The federal government has a fiduciary obligation to our people, which is protected by Section 35 of the Constitution of Canada. This is a sacred trust that must be upheld by the crown and we insist that justice prevail.
Our rights are not dependent on and cannot be compromised by the will of other governments. We have the right to exercise them for our benefit at any time. We would prefer to negotiate in good faith with other governments to take our rightful place in Canada. We are willing to work with First Nations and other governments for the purposes of community harmony.
We shall govern ourselves in all areas that affect Métis people with the guided principle that future generations must benefit from our actions. We ourselves will take on the responsibility of healing the wounds of the past that were inflicted upon us by others. Our government is based on our beliefs, values, traditions, history, customs and laws as Métis people. Our Métis constitution will set out our principle structures of government, jurisdictions and authorities.

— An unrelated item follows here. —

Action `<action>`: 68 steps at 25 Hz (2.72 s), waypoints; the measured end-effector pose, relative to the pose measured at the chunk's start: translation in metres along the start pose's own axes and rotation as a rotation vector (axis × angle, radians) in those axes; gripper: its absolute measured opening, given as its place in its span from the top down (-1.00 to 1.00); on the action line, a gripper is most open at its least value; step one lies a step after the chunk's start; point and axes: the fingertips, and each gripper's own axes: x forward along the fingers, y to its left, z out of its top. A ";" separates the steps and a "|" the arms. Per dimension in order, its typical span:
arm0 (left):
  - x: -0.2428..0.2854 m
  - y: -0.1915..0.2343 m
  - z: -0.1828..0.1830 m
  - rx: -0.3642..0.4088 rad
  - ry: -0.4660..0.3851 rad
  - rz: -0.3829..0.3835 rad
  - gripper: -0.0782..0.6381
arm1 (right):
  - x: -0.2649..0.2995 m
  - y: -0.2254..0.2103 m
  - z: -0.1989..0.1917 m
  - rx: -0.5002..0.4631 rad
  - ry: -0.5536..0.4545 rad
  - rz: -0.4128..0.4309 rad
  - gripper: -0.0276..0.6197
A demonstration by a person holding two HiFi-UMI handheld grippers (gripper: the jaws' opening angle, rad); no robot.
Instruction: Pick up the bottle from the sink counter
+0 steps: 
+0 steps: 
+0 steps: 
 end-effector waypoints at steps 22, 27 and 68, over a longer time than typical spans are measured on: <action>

We place high value on the wisdom of our elders and will continue to use our guidance in all matters affecting Métis people. We will ensure that their knowledge of our identity, of our nationhood and historic place within Canada and of our aboriginal rights is past on to our children for generations to come.
Mr. Speaker, as I indicated, this declaration was passed unanimously by resolution of the South Slave Métis Tribal Council Special Assembly, Hay River, Northwest Territories, July 24, 2000. Thank you, Mr. Speaker.